Have saved Russell's route, and shall be looking to spend some time meandering we have 2 months till we NEED to be back home. Then i'm off with the sagalasses to the canaries.

Sue


----------



## peejay

For Orta across to France...

I hate tunnels unless there is no other option, the Mont Blanc is about €46.40 one way as well...

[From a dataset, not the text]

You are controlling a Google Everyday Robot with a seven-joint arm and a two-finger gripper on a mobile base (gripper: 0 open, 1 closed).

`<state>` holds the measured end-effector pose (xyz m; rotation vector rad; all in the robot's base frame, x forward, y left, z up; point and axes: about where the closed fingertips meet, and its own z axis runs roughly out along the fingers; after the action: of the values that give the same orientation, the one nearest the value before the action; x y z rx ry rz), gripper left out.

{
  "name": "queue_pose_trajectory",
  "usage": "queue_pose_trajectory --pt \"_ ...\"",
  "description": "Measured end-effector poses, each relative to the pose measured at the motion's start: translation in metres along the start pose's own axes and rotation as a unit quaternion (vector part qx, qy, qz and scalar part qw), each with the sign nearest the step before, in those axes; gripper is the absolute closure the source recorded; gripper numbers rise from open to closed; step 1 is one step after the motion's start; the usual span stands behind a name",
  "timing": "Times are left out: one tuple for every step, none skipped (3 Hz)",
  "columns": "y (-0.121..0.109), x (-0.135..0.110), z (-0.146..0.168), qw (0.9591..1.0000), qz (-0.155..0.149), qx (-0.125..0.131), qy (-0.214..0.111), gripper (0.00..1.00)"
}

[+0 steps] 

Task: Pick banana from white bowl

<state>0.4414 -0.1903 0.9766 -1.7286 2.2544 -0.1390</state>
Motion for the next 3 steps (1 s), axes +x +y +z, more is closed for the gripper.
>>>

http://www.chamonix.net/english/mont_blanc/tunnel.htm

If it were me and although I haven't been this route, I would take the E62/A9 over the Col des Montets then across to Chamonix or carry on up the A9 to Lausanne and take it from there.

Pete


----------



## Philippft

peejay said:


> For Orta across to France...
> 
> I hate tunnels unless there is no other option, the Mont Blanc is about €46.40 one way as well...
> 
> http://www.chamonix.net/english/mont_blanc/tunnel.htm
> 
> If it were me and although I haven't been this route, I would take the E62/A9 over the Col des Montets then across to Chamonix or carry on up the A9 to Lausanne and take it from there.
> 
> Pete


Thanks Pete, I think i have found a cenic route that avoids tunnel toll charges by using the D1006 through Lanslebourg-Mont-Cenis and onto the A43 then up to Chambery and across. I've had a look at the route on Google and it looks fine, some sharp corners but otherwise perfect.

Cheers,
Philip


----------



## Rapide561

*Route*

LOL @ "The Russell Route"

A slight variation and one that I like is from Luxembourg, follow signs to Metz, the Metz airport, Chateau Salins, Phalsbourg and this missed the A4 motorway. Saves another few bob. There are also a couple of supermarkets en route with plenty of space for motorhomes to park.

Russell


----------



## blaine

*Best Route*

Over the years we have tried various routes and like so many hate tunnels especially after the Mont Blanc tragedy. Do enough "white knuckle rides" in Morocco. Our favoured route is Dijon - Lyon - Grenoble - Gap - D9008 Barcelonnette - Larche - Col de Larche [col Della Maddalene] - Cuneo - Mondovi - onto motorwayA6 E717 to whichever direction you choose.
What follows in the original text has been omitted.